Directions.
The lines to be extracted run from the start of the listing through the line containing "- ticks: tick"; copy them exactly and nothing else.

Available data.

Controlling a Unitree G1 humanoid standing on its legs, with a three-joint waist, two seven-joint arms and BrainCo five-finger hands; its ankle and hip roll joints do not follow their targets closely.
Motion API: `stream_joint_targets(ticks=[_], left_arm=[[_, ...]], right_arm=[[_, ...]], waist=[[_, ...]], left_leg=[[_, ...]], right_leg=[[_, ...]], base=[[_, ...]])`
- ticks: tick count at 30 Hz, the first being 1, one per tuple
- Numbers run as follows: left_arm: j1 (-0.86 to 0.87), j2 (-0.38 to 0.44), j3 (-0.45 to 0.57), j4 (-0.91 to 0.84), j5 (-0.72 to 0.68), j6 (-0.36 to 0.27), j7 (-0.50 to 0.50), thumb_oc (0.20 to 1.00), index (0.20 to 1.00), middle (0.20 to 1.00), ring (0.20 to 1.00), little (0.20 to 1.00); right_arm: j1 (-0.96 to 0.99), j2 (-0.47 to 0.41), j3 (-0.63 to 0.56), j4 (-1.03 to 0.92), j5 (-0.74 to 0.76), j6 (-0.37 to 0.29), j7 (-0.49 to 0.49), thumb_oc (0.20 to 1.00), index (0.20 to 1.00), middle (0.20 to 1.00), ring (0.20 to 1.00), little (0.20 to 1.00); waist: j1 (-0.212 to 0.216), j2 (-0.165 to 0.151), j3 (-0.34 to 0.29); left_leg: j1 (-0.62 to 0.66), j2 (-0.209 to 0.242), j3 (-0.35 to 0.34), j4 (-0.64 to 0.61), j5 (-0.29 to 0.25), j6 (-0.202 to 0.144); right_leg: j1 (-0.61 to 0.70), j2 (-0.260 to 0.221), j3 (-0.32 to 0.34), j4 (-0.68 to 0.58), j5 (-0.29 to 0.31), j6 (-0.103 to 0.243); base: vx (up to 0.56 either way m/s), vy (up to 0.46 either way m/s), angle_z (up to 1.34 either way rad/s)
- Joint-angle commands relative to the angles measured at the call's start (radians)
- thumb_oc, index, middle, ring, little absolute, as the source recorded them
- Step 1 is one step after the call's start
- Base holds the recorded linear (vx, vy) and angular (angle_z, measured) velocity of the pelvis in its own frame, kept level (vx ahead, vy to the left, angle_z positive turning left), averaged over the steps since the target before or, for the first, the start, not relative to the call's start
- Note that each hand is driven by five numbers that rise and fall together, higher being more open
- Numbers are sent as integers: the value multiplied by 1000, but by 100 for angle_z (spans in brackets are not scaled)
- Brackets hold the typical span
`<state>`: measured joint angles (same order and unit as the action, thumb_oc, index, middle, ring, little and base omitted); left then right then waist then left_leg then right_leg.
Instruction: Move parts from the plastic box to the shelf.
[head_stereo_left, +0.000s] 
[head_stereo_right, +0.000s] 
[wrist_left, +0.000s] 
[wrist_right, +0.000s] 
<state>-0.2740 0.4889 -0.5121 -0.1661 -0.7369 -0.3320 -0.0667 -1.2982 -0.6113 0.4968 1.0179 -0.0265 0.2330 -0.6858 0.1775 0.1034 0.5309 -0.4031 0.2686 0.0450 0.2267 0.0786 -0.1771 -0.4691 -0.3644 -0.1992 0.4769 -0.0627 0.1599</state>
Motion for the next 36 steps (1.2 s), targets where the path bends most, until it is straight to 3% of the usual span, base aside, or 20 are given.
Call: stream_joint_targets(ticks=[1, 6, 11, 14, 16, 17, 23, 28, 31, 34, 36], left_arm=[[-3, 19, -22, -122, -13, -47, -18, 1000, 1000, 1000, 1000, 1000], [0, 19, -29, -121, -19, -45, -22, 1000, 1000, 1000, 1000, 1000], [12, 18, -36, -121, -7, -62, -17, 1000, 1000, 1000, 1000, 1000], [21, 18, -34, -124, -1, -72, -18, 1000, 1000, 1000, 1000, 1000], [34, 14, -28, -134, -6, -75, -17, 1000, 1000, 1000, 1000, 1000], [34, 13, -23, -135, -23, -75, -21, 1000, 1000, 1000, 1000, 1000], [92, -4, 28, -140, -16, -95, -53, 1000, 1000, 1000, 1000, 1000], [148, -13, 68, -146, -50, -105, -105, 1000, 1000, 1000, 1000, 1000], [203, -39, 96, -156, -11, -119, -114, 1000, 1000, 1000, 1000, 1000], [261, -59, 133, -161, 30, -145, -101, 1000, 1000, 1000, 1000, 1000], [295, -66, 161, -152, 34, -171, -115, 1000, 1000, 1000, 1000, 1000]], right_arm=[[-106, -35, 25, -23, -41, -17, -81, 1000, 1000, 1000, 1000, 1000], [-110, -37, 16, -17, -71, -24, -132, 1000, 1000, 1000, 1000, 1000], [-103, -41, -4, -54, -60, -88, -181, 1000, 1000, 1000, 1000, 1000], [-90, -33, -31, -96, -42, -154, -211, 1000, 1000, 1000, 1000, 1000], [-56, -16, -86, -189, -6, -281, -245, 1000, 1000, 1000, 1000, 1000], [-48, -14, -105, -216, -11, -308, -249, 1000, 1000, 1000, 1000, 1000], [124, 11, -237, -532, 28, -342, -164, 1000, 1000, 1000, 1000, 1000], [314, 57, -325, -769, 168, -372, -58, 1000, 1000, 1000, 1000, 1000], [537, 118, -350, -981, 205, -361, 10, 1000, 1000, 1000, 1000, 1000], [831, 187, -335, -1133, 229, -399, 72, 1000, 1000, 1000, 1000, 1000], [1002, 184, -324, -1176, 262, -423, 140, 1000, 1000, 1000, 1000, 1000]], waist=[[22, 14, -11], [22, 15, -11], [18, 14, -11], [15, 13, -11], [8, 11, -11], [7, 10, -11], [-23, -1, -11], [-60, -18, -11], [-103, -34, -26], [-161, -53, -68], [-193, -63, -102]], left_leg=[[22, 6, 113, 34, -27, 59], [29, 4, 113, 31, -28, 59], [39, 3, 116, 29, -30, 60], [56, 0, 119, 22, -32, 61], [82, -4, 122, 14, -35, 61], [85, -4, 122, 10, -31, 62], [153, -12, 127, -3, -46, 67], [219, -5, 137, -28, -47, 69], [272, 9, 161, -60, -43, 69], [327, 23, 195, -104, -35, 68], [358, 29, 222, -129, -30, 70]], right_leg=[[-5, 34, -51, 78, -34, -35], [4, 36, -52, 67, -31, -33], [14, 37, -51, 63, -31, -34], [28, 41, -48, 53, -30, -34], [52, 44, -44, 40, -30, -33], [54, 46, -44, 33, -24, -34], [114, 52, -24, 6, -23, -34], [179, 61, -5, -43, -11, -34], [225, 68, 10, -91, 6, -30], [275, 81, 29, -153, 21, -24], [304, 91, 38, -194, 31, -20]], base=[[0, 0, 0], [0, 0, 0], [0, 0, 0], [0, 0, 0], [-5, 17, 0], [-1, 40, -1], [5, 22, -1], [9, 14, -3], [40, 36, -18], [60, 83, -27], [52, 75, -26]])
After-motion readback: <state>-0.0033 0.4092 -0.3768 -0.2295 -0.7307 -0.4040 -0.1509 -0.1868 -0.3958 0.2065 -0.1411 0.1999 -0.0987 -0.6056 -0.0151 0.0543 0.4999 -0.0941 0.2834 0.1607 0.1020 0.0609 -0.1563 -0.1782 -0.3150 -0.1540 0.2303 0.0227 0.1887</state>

Exercise result.
Controlling a Unitree G1 humanoid standing on its legs, with a three-joint waist, two seven-joint arms and BrainCo five-finger hands; its ankle and hip roll joints do not follow their targets closely.
Motion API: `stream_joint_targets(ticks=[_], left_arm=[[_, ...]], right_arm=[[_, ...]], waist=[[_, ...]], left_leg=[[_, ...]], right_leg=[[_, ...]], base=[[_, ...]])`
- ticks: tick count at 30 Hz, the first being 1, one per tuple

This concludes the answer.